While attending Swarthmore, in 1999, Whitley completed an internship at the costume and textiles department of the Los Angeles County Museum of Art. There, department head Sharon Takeda and her colleague, Kaye Spilker, recommended Whitley become a curator. On their advice, Whitley studied at the Royal College of Art in London after graduating from Swarthmore in 2001, and earned a master's degree in design history. Her master's thesis examined Black representation in Vogue magazine. She earned a PhD from the University of Central Lancashire with British artist and curator Lubaina Himid.

== Career ==
Whitley started her career at the Victoria and Albert Museum in London in 2003. For two years, Whitley worked as an assistant curator in the museum's prints section. She then became a curator in 2005. In 2007, she organised Uncomfortable Truths, an exhibition that commemorated the bicentenary of the abolition of the British slave trade. The exhibition examined traces of the slave trade in contemporary art and design. In 2013, she stepped down from her position to begin a PhD at the University of Central Lancashire. As an independent curator, she co-curated the Afrofuturism-focused exhibition The Shadows Took Shape at the Studio Museum in Harlem.

===Tate, 2013–2019===
In 2013, Whitley joined the Tate galleries. Between 2013 and 2015, she held dual curatorial positions at Tate Britain and Tate Modern as curator in international art and curator of contemporary British art, respectively. After April 2017, the focus of her work became international art and the collection of Tate Modern.
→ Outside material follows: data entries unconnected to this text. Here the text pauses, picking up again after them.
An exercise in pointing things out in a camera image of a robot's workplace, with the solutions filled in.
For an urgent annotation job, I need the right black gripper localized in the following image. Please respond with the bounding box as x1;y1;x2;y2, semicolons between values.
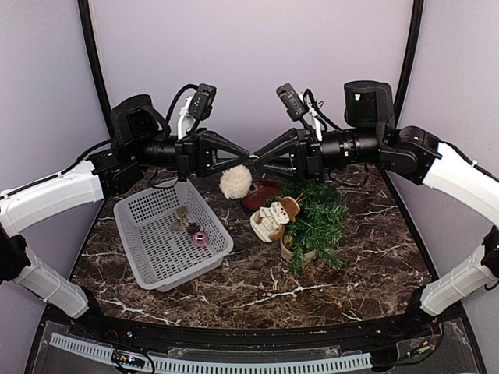
253;123;384;183

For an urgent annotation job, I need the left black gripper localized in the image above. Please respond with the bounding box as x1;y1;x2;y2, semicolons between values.
131;125;251;182

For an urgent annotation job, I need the beige fluffy ornament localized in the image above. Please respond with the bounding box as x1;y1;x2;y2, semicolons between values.
219;155;259;199

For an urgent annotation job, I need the red floral plate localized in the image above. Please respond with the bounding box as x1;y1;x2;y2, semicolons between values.
242;181;281;211

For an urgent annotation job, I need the knit doll ornament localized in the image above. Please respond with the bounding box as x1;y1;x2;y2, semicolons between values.
249;196;300;242

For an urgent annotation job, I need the small potted christmas tree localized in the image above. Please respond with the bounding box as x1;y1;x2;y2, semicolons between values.
281;181;348;275

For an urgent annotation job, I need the white plastic basket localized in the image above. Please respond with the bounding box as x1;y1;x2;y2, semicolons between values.
113;180;234;292

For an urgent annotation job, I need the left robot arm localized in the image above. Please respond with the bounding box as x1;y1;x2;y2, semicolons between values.
1;86;250;340

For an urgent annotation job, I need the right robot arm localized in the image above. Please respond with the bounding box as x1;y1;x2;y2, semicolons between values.
257;80;498;338

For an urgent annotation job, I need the brown pine cone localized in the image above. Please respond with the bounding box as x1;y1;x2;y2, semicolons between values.
186;222;201;237

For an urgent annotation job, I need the small seashell ornament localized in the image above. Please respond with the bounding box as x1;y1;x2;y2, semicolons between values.
170;206;187;231

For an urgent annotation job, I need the pink ball ornament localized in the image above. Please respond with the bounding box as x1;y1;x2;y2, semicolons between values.
192;231;209;248

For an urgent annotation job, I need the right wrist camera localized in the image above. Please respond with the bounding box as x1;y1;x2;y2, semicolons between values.
275;82;336;143

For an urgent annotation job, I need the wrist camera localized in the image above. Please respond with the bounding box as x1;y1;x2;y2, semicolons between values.
275;82;336;143
165;83;217;140

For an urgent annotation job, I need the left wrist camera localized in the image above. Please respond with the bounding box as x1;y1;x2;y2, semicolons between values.
165;83;217;140

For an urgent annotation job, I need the right black frame post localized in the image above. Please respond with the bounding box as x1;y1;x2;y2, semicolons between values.
394;0;424;122

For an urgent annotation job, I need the black front rail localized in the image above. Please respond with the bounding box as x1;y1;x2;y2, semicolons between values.
59;316;444;359

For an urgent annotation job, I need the white cable duct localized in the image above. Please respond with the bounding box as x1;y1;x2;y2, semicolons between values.
49;333;373;373
With Mark Godfrey, she co-curated the 2017 exhibition Soul of a Nation: Art in the Age of Black Power, which examined the response of more than sixty artists in America to the Civil Rights Movement and the subsequent Black Power movement. The exhibition, according to Whitley, emphasised "art and artists, rather than a social history of art and ephemera," and includes works by Frank Bowling, Betye Saar, and Barkley L. Hendricks. ARTnews described Soul of a Nation as one of the most important art exhibitions of the 2010s. The Association of Art Museum Curators awarded Whitley one of its 2020 Curatorial Awards for Excellence for the exhibition.
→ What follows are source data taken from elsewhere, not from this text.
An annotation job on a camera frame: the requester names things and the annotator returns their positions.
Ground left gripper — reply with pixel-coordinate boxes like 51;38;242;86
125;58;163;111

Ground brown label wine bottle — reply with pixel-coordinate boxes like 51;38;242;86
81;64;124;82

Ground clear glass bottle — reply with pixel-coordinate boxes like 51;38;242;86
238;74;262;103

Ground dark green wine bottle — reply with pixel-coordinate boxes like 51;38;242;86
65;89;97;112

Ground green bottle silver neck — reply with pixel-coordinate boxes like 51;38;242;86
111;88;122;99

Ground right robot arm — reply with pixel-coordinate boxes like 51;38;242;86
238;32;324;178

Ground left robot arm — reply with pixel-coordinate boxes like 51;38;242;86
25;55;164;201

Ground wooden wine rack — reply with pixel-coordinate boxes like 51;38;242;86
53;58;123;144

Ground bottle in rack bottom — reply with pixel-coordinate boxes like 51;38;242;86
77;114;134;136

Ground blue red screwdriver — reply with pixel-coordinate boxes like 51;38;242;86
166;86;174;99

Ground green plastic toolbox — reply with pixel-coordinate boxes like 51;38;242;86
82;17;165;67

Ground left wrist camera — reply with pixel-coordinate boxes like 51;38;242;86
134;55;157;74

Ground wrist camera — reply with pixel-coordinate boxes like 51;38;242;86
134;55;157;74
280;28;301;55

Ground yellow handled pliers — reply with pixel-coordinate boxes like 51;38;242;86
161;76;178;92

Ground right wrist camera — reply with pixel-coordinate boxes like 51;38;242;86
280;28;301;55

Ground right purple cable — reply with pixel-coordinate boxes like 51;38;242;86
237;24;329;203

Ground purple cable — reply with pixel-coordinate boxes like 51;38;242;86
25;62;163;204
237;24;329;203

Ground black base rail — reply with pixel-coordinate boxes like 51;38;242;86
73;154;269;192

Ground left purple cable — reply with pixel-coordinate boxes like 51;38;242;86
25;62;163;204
===Hayward Gallery, 2019–2020===
In 2019, Whitley became senior curator of the Hayward Gallery. Her first and last exhibition at the Hayward was Reverb: Sound into Art, an exhibition that featured sound art by Christine Sun Kim, Kahlil Joseph, and Oliver Beer.

Also in 2019, Whitley was the curator of the British pavilion at the 58th Venice Biennale, which featured an exhibition of sculptural installations, paintings, and prints by Cathy Wilkes. She became the first African American curator to organize a national pavilion at the Venice Biennale.
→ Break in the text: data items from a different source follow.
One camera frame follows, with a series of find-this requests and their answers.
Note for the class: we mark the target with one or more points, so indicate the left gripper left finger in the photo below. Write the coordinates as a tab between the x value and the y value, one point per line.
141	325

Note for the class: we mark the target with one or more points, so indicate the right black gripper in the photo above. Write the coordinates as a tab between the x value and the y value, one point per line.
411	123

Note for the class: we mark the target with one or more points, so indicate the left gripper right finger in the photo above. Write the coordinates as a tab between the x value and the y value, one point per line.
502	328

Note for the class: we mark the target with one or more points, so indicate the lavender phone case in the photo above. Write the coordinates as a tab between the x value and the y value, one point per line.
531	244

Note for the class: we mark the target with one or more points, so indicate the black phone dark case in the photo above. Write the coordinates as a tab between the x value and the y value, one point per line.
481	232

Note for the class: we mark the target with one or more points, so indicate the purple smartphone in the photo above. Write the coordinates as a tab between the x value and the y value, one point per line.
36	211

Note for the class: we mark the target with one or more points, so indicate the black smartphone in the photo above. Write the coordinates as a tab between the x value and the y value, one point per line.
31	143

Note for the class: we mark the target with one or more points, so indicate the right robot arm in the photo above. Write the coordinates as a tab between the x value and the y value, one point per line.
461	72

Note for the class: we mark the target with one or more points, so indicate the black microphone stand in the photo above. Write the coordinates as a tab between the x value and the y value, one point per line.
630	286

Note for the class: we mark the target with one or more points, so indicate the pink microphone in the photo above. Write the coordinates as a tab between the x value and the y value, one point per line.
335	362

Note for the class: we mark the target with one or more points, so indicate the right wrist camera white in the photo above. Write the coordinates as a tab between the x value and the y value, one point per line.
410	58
===Chisenhale Gallery, 2020–2025===
In 2020, Whitley was appointed director of Chisenhale Gallery. During her time at the space, she organized exhibitions of work by Lotus L. Kang, Nikita Gale, Rindon Johnson, Alia Farid, Benoît Pieron, and Rachel Jones, among others.

With Nancy Ireson, Whitley co-curated Elijah Pierce's America, a retrospective of the works of American woodcarver Elijah Pierce exhibited at the Barnes Foundation in Philadelphia, Pennsylvania. Later that year, she oversaw Possessions, a section of the virtual "Frieze Viewing Room" that focuses on spirituality in contemporary art. In 2021, she was appointed to the Commission for Diversity in the Public Realm, a committee overseeing diversity in London's public monuments and its street and building names.

Whitley worked on a children's book written by Sharna Jackson, Black Artists Shaping the World, which serves as an introduction to Black artists for young audiences. The book won the 2022 Information Book Award from the School Library Association. The gallery announced in late 2024 that Whitley would leave her post as director in early 2025.

Whitley was appointed an Honorary Officer of the Order of the British Empire (OBE) in the 2025 Special Honours for services to Art.